Только одну упаковку, Пэдди? Я же даю тебе отличный траханый фен.
Звучало просто потрясающе. Иногда, если мне хочется произвести на кого-то впечатление, я произношу «траханый» на румынский манер. Довольно часто этого достаточно, чтобы смутить собеседника и сбить его с толку.
Только рыжая обезьяна на мое двойное «х» с придыханием вообще никак не отреагировала. Более того, он настолько остался к нему равнодушен, что совершил вторую ошибку за вечер и с важным видом шагнул ко мне, будто я не был выше его на восемь дюймов и тяжелее на пятьдесят фунтов.
– Что за попугайское дерьмо? – спросил он и, хотите верьте, хотите нет, постучал меня по лбу. – У тебя что, в голове опилки? Господи Иисусе!
Я удивился тому, что он сделал, и одновременно был счастлив, поскольку на сей раз придурок прикоснулся ко мне.
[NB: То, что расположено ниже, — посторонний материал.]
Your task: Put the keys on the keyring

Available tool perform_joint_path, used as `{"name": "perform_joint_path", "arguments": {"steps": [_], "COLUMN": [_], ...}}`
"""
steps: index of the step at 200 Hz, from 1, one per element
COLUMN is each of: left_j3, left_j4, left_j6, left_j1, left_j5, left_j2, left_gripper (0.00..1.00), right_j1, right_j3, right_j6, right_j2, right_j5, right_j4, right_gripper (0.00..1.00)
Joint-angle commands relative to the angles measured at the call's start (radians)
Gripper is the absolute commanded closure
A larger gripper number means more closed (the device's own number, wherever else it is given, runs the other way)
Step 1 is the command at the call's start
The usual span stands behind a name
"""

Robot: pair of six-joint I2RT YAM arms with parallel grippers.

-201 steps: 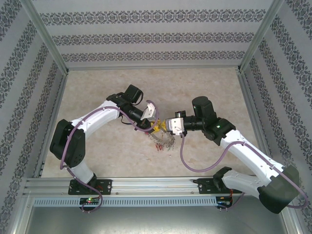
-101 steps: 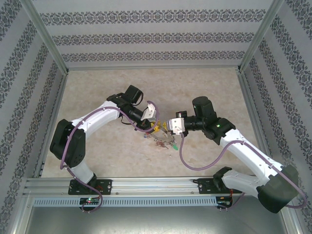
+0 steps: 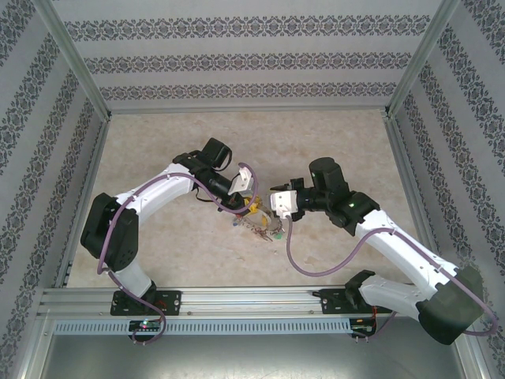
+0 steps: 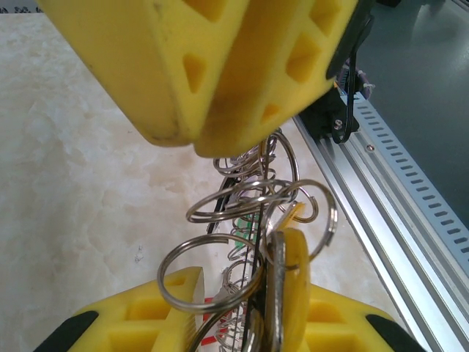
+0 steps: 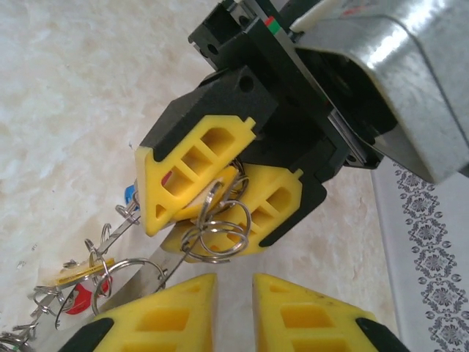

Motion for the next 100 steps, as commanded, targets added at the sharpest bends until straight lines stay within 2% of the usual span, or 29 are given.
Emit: {"name": "perform_joint_path", "arguments": {"steps": [1,15,49,100], "left_j3": [0.026,0.032,0.035,0.018], "left_j4": [-0.024,-0.032,-0.049,-0.055], "left_j6": [-0.013,-0.010,0.011,0.064], "left_j1": [-0.009,-0.010,-0.009,-0.023], "left_j5": [0.059,0.061,0.059,0.028], "left_j2": [0.013,0.019,0.015,-0.018], "left_gripper": [1.00,1.00,1.00,1.00], "right_j1": [0.022,0.032,0.017,-0.028], "right_j3": [-0.005,-0.006,0.004,0.050], "right_j6": [-0.032,-0.059,-0.080,-0.096], "right_j2": [-0.003,-0.007,0.006,0.065], "right_j5": [0.018,0.020,0.007,-0.136], "right_j4": [-0.009,-0.013,-0.009,-0.024], "right_gripper": [0.75,0.71,0.71,0.75]}}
– Вам не следовало меня трогать, сэр, – грустно проговорил я. – Это уже нападение, и теперь я вынужден защищаться.
Мои слова несколько охладили его пыл. Будучи адвокатом, этот козел прекрасно знал законы о нападении и защите и понимал, что я имею полное право сделать ему больно, а потом заявить, что он мне угрожал. Я тут же изобразил испуганное лицо, чтобы показать ему, как оно будет выглядеть в суде.
Его указующий перст скукожился, точно высохшее дерьмо, и он сделал пару шагов назад.
– Послушай, если ты тронешь меня пальцем…
Однако он не закончил свое предложение с угрозами, поскольку понял, что я получил полную свободу. Мне ужасно захотелось воспользоваться ситуацией и вывести урода из обращения, вот бы все порадовались! Но у Конни в детском саду были малыши, и я знал, что ей судебное разбирательство совсем ни к чему. К тому же зал судебных заседаний – дом родной для типов вроде Лизуна. Там он наподобие гладиатора, выступающего на арене перед судьей. Я даже представил себе, как он скачет там, точно маленькая рыжая мартышка, и с энтузиазмом тычет во всех пальцем. Да и вообще, если честно, испуганное лицо получалось у меня не слишком убедительно.